5. When ready, select Go to resource

2. Objective – Implement global replication with Cosmos DB


1. From your Cosmos DB account, select Settings > Replicate data globally on the left-hand
side. Select some regions on the map, such as East US or Australia Central. Some regions,
like East US can also use Availability Zones for even great availability and resiliency.
2. By default, only one region is designated for writes to the account. The other regions are for
read operations, or in the event the service needs to failover to another region for writes.
You can choose to Enable Multi-region writes. This ability lets multiple regions receive write
requests which are then replicated using the defined consistency level.
3. When ready, select Save. It can take a few minutes to enable the replication.

Note that SQL Databases could also be geo-replicated, but required additional configuration
to create, configure, and pay for SQL Server instances in the required regions. Cosmos DB
abstracts that and doesn’t require additional configuration.

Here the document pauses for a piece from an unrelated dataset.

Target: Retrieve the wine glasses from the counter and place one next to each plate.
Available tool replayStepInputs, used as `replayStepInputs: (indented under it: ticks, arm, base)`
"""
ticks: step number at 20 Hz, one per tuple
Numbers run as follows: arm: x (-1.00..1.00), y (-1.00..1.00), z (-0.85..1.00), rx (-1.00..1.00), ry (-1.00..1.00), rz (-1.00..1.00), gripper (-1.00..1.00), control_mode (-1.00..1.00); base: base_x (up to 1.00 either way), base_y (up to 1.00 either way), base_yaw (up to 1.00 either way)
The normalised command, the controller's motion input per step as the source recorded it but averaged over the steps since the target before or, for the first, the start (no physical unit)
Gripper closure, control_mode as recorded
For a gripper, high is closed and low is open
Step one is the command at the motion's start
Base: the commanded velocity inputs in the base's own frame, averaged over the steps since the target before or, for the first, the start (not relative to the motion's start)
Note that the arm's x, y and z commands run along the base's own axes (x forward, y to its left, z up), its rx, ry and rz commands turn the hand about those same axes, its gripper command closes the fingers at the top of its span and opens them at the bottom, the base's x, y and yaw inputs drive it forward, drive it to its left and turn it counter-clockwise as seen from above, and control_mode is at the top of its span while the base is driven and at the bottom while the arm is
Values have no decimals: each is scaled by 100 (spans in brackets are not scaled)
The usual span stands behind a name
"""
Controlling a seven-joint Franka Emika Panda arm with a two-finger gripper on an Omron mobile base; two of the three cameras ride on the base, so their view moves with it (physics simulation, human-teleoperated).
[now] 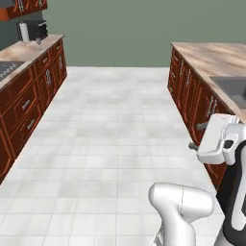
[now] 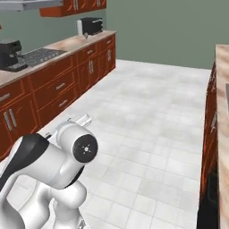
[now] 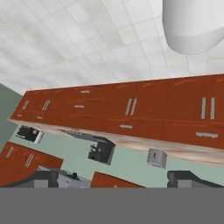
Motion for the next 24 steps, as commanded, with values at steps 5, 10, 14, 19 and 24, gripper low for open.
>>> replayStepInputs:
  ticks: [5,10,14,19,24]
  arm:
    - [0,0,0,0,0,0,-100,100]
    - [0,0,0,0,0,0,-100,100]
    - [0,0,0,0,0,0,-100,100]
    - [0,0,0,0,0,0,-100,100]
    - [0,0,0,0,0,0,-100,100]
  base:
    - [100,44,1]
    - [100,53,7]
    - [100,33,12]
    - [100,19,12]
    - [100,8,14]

3. Objective – Create, read, update, and delete data with Cosmos DB


1. From your Cosmos DB account, select Data Explorer on the left-hand side, then choose New
container. Enter the following configuration information. If not noted below, use the
defaults:

Database id: Create new, enter a name such as az300-training

Provision database throughput: Checked


Leave the default setting of Manual and 400 RUs. Note the (currently) preview option
for Autopilot that gives you the option to define maximum RUs instead.

Container id: training

Partition key: /course

2. When ready, select OK.


3. The Data Explorer updates to show your az300-training container. Select it to expand the
menu. On the Scale menu, you can change the number of RUs to assign.
4. If you expand on training, you can then select Items, and note the options for things like
Stored Procedures or User Defined Functions.

You can add a New item or Upload item. Items are provided in JSON format, and there’s no
defined schema as with a traditional SQL database.

Enter the following JSON item:


{

"id": "001",
"company": "o'reilly",
"course": "az-300 boot camp"
}

5. Select Save and note that Cosmos DB then adds additional data to the item. This data is
used to help query and retrieve data as needed.
6. Select you training container in the left-hand navigation window of the Data Explorer, select
the … menu option, and choose New SQL query
7. On line 1 of the query editor, enter the following query:

SELECT c.company,c.course FROM c

8. When ready, select Execute query. Only the company and course data is returned, not all
the additional data shown when you created the item. Queries in Cosmos DB, depending on
API used, are similar to regular SQL queries.
9. Go back to the Items menu, and select the 001 record you created. At the top, select Delete
and confirm you wish to delete the item.

Behind the scenes, the item create and delete requests are also replicated across the
geographies selected in the previous exercise.